▸ **WHAT YOU HAVE TO DO**: Report, from the records below, every line where the word "garment" appears.

▸ **RECORDS SHOWN**:
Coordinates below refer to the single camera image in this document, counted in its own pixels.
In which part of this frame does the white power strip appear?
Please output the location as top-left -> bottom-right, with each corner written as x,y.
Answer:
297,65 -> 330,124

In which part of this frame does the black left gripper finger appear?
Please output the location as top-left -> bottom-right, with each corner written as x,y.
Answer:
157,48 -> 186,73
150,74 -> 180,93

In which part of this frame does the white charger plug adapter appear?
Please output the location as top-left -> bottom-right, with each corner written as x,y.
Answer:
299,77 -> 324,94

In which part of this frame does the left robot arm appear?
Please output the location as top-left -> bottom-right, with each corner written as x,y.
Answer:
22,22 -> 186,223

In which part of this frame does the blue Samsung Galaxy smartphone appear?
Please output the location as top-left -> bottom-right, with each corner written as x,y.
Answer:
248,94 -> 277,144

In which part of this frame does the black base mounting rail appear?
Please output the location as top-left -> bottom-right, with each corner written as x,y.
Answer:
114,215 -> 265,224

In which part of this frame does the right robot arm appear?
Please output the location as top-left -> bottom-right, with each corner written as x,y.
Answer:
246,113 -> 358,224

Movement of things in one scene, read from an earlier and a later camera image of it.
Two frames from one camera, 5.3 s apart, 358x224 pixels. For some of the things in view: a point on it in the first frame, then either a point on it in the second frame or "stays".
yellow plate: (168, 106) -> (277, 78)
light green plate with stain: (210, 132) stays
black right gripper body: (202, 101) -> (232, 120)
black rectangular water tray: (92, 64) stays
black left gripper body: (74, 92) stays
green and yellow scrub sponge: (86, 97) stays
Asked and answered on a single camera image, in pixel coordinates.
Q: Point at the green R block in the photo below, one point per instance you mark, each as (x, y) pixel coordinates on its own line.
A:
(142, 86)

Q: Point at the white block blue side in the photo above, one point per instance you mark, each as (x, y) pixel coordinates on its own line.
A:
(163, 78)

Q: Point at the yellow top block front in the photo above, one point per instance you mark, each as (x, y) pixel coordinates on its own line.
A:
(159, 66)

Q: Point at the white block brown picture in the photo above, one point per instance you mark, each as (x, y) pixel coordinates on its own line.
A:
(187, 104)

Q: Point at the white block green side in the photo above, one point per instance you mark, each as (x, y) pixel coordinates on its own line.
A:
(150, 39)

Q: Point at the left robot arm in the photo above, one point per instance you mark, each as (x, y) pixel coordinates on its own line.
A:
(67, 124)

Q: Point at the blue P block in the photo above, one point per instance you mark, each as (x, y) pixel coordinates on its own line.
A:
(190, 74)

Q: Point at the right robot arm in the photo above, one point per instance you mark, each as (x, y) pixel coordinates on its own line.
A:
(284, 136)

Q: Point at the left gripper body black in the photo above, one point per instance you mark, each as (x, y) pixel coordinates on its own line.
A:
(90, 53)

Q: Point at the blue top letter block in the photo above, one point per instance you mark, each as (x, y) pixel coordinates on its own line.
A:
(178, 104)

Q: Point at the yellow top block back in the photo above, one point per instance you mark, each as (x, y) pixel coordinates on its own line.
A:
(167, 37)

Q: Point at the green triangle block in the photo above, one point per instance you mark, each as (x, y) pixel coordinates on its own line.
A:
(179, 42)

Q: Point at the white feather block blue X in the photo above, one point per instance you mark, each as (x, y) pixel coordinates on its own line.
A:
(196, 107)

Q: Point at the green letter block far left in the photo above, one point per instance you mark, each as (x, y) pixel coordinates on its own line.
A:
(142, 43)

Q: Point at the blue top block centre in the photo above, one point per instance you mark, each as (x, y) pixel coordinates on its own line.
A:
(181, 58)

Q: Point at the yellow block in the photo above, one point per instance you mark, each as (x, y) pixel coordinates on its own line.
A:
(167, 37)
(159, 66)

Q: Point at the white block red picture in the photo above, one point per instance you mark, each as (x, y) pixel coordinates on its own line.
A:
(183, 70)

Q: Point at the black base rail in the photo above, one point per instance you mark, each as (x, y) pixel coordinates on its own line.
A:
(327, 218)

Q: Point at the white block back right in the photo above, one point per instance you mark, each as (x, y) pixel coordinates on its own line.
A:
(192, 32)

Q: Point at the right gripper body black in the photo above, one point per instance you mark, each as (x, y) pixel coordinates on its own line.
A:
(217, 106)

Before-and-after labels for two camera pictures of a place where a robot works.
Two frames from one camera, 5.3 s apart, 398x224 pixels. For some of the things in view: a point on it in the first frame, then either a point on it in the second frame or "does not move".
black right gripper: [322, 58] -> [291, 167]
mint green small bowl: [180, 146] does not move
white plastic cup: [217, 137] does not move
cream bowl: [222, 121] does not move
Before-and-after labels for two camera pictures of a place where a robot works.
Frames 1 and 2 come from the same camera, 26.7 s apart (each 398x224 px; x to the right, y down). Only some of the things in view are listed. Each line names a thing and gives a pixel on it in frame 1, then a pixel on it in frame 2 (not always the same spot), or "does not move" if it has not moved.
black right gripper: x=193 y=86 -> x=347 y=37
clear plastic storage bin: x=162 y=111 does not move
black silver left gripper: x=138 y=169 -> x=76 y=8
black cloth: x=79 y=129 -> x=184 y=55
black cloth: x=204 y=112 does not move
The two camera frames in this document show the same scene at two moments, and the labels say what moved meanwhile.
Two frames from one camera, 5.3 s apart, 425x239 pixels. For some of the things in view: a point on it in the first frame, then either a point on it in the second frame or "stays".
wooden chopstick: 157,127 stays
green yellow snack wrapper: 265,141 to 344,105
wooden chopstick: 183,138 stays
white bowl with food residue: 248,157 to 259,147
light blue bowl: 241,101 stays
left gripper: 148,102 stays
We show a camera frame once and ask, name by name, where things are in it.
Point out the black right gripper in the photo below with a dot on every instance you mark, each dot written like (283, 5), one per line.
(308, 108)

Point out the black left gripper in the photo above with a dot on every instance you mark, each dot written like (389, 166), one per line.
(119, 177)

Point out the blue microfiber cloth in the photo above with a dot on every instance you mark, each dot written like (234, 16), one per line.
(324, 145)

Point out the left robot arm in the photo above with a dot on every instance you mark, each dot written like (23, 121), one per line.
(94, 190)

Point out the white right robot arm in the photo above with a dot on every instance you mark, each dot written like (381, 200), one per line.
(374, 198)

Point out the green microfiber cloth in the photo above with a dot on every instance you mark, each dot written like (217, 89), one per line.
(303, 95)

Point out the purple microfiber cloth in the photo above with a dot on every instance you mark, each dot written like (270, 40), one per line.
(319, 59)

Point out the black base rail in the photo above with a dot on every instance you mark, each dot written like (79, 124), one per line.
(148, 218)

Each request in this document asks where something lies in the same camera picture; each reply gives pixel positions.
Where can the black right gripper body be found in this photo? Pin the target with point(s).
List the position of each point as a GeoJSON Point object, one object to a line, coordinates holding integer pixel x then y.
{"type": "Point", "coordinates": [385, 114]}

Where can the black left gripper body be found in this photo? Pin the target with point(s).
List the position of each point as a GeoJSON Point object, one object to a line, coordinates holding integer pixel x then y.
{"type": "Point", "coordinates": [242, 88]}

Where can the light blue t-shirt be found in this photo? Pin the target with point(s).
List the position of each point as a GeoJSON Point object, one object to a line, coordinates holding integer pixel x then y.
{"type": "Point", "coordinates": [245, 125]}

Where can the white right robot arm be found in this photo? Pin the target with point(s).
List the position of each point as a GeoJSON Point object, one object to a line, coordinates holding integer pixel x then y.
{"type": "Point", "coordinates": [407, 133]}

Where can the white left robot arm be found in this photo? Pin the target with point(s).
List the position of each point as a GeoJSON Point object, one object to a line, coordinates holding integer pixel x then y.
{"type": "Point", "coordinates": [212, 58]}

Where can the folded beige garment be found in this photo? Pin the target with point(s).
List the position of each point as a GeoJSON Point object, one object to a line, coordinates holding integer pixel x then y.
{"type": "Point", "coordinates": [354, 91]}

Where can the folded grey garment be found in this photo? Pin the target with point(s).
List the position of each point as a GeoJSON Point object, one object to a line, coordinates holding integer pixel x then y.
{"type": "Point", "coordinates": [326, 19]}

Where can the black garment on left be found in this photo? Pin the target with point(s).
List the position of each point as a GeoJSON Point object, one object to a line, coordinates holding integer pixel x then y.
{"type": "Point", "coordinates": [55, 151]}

▸ **RESPONSE BELOW**:
Where can the folded beige garment be found in this photo? Pin the target with point(s).
Where can the folded grey garment be found in this photo? Pin the target with point(s).
Where can the black garment on left be found in this photo? Pin the target with point(s).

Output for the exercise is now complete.